Opening up the Discord again…

I started a Discord server a year ago or so. I ended up closing it, for several reasons. One, I am not a paid Furu. I offer my knowledge for free. I ended up getting bombarded with questions. This is hard for me to understand as I have found answers to almost every question I have ever had on my own. I have avoided asking a ton of questions of others for the most part. Finding the answers to things on your own is how I accumulated the knowledge that I have. Finding your own answers is the only way in some cases to really understand a subject.

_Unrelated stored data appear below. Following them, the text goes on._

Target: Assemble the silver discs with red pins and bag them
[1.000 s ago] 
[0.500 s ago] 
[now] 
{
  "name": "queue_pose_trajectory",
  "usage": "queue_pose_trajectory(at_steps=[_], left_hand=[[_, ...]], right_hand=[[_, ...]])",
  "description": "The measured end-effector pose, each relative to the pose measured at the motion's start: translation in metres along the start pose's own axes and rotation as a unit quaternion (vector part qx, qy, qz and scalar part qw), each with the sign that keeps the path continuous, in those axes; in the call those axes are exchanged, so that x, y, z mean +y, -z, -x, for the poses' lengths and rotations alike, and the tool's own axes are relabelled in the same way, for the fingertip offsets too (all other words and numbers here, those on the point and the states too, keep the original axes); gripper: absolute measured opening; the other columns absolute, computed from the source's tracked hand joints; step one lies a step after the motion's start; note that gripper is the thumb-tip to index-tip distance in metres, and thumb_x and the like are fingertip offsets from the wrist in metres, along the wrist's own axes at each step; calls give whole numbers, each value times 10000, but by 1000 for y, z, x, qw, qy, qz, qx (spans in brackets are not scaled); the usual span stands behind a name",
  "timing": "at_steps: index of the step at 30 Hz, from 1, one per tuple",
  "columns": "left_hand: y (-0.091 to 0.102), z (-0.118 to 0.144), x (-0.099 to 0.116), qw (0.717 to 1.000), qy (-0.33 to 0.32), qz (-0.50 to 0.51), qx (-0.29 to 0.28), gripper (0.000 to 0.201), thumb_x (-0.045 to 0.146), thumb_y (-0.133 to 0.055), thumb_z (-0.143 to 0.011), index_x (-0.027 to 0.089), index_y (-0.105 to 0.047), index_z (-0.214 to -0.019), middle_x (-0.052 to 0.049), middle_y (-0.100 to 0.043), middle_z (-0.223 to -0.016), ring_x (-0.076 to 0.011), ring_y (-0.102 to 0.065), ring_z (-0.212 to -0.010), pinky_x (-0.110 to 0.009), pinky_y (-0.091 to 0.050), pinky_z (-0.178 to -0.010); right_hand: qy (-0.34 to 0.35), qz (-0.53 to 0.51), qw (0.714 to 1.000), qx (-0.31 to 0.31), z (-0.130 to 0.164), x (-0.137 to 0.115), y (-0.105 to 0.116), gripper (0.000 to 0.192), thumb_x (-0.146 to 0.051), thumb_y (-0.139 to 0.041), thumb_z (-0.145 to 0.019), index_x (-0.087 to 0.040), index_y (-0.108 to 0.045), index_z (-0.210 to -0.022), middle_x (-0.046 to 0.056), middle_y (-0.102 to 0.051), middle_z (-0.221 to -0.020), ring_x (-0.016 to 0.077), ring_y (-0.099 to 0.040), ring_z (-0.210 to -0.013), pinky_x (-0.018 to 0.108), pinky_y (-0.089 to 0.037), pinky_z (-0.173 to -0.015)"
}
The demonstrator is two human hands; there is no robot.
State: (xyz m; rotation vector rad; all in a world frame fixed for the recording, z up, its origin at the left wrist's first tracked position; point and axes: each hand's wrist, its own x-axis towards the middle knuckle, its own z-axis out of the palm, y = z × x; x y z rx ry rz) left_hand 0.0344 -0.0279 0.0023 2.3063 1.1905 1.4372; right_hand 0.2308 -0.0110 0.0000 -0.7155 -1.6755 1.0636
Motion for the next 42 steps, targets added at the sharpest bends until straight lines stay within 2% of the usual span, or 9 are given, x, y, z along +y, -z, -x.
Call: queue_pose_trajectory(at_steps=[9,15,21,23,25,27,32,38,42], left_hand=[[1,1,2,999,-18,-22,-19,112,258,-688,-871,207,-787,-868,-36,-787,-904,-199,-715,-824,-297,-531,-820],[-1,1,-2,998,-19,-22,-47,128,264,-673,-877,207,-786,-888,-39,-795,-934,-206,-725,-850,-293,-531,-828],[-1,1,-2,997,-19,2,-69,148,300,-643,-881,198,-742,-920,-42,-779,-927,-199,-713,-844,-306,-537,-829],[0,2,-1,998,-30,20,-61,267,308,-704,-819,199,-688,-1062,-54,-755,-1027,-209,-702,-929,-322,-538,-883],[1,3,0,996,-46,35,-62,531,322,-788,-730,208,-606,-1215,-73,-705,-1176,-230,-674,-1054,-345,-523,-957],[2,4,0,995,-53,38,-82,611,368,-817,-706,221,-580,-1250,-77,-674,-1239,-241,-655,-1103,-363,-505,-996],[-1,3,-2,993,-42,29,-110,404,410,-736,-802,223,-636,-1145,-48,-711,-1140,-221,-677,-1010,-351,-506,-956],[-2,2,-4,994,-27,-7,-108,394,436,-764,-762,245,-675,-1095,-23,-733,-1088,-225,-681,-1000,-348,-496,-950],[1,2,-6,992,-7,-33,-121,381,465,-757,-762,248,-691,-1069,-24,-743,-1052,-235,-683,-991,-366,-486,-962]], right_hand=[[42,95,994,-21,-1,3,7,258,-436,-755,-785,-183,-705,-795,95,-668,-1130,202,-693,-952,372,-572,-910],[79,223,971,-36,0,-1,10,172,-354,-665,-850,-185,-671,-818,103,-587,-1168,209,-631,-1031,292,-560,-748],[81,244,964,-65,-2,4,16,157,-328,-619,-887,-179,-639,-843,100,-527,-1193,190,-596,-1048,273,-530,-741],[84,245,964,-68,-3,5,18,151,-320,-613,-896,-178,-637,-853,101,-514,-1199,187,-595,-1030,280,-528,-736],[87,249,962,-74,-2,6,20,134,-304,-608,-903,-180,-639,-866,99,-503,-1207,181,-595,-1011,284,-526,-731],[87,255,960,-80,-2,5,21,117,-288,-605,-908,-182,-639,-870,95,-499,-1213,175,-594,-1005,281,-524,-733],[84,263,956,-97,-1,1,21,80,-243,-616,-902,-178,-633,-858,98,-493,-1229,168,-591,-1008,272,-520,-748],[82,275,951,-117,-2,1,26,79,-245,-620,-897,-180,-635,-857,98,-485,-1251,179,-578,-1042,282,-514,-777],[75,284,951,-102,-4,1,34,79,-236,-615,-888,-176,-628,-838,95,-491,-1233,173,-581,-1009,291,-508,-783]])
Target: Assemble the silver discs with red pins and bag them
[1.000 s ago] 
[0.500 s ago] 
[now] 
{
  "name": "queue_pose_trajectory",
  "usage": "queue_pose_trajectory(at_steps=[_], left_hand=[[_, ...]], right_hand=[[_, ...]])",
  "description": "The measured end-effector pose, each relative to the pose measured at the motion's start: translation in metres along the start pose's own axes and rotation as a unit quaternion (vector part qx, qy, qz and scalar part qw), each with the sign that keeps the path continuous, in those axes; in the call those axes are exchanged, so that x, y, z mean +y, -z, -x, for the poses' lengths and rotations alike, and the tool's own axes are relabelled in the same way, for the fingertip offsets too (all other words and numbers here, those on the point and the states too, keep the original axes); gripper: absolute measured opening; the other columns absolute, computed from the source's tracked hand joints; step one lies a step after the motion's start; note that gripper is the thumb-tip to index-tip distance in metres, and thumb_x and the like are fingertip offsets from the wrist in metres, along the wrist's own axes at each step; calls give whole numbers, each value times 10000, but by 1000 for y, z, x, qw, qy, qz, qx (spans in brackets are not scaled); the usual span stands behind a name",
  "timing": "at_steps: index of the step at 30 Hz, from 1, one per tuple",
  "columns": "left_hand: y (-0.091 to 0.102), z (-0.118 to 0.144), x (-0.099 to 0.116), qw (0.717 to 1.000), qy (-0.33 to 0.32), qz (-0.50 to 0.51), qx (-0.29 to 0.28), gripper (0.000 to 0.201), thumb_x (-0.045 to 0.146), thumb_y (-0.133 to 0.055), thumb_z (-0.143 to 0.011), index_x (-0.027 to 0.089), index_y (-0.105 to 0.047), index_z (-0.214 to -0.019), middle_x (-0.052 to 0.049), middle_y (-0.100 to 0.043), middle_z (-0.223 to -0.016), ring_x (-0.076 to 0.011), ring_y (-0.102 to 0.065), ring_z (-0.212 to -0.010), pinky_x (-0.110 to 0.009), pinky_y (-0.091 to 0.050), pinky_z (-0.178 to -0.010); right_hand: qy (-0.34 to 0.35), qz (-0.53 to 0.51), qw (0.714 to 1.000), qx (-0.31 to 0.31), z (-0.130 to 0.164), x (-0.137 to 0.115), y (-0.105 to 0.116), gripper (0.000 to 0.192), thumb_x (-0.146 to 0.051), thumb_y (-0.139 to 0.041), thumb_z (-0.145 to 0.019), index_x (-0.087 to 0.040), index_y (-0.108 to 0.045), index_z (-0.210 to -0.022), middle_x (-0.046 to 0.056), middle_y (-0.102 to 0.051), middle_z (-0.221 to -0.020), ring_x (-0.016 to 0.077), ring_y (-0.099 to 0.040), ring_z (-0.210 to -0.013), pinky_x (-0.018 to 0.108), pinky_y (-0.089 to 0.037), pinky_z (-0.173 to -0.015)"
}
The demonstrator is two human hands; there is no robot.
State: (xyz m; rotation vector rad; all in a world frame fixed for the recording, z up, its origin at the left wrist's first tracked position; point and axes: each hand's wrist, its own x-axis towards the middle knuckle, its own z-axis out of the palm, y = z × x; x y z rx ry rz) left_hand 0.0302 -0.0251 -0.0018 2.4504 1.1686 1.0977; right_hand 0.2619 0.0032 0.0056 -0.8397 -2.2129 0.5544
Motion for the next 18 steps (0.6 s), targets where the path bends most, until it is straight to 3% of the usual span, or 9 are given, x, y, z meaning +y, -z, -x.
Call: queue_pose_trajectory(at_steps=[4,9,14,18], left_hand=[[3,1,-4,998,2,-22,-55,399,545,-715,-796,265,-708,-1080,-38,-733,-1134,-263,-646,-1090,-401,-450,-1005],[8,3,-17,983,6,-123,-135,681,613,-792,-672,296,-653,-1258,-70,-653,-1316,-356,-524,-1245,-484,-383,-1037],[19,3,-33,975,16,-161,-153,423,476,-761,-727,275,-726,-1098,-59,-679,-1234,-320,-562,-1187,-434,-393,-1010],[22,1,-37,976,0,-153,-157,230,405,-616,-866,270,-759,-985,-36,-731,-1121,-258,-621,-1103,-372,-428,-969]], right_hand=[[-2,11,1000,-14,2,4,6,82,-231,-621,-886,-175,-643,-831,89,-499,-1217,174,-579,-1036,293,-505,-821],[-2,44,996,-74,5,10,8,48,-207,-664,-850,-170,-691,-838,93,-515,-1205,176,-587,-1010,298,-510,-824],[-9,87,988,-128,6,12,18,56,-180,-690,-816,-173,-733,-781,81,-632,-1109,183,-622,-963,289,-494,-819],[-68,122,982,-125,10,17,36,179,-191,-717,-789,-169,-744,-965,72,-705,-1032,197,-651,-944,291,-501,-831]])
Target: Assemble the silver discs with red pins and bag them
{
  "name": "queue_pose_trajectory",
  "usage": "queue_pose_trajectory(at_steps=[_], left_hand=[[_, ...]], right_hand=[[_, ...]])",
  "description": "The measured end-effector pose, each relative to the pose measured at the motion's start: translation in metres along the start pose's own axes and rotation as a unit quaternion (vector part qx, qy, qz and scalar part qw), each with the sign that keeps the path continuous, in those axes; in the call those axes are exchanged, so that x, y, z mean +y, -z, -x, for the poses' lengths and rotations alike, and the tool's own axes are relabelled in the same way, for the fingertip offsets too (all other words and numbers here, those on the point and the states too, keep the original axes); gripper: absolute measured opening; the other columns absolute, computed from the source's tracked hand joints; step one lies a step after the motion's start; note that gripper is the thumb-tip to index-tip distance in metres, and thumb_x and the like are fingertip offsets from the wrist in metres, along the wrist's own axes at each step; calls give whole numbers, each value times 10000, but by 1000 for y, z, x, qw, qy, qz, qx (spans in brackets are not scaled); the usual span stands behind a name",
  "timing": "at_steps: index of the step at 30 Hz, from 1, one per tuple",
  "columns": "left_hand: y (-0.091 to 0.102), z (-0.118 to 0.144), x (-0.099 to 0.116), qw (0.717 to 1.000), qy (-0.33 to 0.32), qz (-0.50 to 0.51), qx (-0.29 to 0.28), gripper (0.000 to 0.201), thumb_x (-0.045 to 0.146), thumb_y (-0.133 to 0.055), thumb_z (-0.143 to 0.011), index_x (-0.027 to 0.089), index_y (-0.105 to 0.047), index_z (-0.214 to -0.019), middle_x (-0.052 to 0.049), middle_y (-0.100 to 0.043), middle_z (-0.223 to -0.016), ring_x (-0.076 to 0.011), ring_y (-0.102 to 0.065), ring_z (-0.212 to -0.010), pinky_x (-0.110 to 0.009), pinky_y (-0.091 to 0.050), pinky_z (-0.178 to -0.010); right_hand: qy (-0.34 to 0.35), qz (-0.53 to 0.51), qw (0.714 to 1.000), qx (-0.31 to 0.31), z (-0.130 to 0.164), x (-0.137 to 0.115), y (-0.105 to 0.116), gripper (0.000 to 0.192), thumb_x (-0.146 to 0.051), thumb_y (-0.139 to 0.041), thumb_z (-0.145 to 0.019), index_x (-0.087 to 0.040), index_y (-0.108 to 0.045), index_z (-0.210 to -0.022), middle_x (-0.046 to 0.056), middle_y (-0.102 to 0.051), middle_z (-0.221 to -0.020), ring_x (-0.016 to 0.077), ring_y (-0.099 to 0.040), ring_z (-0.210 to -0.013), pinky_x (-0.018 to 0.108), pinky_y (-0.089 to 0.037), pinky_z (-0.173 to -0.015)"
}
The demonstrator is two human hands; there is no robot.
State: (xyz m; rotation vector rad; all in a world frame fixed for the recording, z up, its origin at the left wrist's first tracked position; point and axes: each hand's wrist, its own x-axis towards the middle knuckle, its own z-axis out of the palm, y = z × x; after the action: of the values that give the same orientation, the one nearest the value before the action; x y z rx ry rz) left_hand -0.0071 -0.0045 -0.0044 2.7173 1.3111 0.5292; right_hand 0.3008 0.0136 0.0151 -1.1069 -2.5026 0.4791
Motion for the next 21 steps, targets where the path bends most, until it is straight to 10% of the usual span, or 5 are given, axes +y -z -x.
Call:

Also, I am naturally an introvert. I spent most of my trading career not talking to any other traders. I prefer it that way. But, a number of people have asked me to open it up, so I will open it up. I will ignore dumb questions. If that offends you, I don’t care. If you cause problems, I will ban you. If I get annoyed by enough people I will close it down again. That is easy to do when you are not paying me. I have no obligation to keep the room open. There are plenty of paid rooms you can join that will answer your questions with generic, largely useless and many times inaccurate information. If you want to throw your money away like that, you are welcome to do so. If you want a free room that has quality discourse, then respect the rules.